(Dataset excerpts)
------------------------------
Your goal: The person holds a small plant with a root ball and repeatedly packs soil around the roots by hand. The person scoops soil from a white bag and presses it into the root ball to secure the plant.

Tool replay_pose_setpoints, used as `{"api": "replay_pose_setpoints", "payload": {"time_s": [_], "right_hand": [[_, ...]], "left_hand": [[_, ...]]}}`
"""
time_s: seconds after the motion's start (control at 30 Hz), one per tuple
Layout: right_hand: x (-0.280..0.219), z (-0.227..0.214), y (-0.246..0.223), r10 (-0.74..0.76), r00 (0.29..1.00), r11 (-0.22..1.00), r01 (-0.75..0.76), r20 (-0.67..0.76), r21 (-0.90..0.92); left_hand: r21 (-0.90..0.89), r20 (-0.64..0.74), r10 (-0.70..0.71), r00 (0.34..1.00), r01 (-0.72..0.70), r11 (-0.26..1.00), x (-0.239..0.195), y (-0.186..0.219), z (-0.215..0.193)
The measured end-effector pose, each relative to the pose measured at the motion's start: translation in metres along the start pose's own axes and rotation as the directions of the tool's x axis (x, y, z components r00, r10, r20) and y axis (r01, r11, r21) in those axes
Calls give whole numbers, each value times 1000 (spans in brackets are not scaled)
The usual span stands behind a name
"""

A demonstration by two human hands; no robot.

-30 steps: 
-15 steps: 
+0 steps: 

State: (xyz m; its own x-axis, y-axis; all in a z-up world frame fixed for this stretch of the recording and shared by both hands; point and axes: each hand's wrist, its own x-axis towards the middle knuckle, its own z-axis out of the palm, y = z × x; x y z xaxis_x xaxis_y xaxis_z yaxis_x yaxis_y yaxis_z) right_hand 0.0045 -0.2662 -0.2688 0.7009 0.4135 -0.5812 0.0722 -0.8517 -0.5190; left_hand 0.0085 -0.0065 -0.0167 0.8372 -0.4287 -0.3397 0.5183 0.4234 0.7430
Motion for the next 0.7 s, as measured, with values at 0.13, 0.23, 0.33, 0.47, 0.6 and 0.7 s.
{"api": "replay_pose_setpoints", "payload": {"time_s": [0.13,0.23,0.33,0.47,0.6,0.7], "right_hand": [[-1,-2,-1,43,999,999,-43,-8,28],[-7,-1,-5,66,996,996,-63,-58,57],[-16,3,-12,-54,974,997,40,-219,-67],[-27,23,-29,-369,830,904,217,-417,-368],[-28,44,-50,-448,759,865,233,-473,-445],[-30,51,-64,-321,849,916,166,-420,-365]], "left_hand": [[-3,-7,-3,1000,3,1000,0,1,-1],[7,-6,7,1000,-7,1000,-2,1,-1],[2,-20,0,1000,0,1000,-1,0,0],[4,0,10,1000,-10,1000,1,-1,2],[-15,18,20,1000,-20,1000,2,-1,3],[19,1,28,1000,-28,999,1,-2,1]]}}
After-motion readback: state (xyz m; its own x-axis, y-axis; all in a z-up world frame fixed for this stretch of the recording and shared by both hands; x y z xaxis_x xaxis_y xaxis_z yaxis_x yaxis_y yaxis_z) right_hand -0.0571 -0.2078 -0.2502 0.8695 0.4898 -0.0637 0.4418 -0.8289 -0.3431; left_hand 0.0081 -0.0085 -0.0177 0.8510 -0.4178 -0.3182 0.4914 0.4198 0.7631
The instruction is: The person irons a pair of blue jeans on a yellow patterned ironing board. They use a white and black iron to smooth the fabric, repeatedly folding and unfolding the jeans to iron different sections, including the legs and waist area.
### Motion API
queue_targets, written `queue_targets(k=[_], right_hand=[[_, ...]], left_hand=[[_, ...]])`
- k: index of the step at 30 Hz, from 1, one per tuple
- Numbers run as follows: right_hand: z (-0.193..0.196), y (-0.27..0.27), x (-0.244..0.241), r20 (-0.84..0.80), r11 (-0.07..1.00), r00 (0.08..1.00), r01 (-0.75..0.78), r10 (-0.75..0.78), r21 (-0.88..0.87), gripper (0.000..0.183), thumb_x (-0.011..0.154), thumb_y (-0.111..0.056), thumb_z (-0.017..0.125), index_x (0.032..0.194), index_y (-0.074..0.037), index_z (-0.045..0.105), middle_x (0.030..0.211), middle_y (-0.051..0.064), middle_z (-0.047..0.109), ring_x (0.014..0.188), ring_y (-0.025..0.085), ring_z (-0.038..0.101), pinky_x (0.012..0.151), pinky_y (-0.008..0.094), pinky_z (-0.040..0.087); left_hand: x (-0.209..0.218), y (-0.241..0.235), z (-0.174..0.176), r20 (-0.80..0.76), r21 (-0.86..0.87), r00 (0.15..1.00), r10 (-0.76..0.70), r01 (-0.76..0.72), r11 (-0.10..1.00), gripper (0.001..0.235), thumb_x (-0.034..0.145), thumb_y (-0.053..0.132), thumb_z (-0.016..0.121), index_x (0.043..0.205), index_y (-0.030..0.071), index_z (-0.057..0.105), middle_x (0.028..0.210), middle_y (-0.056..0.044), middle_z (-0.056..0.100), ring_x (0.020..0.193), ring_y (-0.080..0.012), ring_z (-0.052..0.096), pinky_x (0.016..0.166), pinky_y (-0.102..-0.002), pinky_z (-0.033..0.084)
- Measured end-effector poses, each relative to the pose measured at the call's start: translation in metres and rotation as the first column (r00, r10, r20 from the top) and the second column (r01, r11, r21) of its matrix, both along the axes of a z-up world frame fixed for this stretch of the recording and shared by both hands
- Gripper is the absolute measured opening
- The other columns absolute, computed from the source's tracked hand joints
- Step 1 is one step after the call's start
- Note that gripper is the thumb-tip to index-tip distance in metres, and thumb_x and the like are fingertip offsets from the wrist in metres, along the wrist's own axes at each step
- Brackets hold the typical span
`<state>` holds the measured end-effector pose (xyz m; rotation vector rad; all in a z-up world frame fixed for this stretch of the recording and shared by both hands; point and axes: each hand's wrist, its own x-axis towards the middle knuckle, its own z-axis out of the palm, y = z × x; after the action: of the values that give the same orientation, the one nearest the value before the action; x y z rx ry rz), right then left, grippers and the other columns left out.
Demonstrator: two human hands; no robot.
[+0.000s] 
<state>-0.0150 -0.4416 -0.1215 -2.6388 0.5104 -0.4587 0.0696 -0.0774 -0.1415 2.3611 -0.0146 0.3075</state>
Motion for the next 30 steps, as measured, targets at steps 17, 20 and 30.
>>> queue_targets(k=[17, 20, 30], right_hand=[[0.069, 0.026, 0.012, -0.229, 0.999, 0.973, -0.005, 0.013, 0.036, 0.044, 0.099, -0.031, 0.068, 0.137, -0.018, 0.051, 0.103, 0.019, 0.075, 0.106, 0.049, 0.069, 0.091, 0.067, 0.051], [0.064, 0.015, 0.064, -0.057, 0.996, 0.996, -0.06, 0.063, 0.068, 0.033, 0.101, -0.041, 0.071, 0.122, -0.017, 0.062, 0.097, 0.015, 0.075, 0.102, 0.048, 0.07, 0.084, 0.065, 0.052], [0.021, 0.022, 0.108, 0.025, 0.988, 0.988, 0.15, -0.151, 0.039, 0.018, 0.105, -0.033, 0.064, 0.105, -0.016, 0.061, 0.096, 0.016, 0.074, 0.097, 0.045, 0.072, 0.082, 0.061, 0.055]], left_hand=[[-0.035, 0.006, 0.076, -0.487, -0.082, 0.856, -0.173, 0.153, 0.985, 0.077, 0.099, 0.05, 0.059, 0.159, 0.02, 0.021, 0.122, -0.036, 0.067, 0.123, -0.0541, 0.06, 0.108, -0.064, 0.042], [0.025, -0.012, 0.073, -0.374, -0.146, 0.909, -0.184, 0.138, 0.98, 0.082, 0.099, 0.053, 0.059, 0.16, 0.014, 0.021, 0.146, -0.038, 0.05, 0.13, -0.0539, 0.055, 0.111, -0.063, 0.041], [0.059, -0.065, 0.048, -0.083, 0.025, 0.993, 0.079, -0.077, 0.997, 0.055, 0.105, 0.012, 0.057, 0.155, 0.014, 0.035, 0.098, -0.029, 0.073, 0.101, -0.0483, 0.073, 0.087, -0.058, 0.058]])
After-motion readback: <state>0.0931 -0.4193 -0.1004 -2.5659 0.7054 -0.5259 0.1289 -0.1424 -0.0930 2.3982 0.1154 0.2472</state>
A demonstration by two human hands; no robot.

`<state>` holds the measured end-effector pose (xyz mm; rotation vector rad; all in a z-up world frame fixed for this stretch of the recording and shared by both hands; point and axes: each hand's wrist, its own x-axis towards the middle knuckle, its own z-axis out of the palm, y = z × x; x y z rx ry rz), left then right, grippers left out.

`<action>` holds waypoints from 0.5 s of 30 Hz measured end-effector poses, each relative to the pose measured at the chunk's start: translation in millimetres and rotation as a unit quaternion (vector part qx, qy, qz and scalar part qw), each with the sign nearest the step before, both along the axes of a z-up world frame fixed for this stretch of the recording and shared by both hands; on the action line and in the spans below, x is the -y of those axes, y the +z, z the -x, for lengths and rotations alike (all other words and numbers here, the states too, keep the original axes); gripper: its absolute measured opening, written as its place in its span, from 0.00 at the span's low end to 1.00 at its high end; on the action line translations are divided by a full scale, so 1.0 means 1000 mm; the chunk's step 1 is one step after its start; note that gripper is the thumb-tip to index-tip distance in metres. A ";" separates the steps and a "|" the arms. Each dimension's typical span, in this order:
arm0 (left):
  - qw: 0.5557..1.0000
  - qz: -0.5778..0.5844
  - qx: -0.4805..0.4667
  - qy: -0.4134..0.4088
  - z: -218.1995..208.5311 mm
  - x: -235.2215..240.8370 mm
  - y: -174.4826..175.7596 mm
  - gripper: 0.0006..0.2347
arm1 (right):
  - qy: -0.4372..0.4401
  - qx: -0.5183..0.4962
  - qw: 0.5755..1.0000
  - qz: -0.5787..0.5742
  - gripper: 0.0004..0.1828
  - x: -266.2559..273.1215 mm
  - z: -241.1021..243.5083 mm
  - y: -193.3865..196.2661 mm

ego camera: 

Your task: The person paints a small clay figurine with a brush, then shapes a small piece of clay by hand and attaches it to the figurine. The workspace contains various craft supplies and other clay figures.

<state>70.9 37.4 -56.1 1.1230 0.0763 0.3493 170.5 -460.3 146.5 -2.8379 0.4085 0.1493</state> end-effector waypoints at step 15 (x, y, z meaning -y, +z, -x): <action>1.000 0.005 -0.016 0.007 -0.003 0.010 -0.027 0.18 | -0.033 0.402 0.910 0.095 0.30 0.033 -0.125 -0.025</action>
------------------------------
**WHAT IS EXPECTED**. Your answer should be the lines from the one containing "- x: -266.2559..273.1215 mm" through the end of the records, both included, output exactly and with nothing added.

**EXERCISE ANSWER**.
  - x: -266.2559..273.1215 mm
  - z: -241.1021..243.5083 mm
  - y: -193.3865..196.2661 mm

ego camera: 

Your task: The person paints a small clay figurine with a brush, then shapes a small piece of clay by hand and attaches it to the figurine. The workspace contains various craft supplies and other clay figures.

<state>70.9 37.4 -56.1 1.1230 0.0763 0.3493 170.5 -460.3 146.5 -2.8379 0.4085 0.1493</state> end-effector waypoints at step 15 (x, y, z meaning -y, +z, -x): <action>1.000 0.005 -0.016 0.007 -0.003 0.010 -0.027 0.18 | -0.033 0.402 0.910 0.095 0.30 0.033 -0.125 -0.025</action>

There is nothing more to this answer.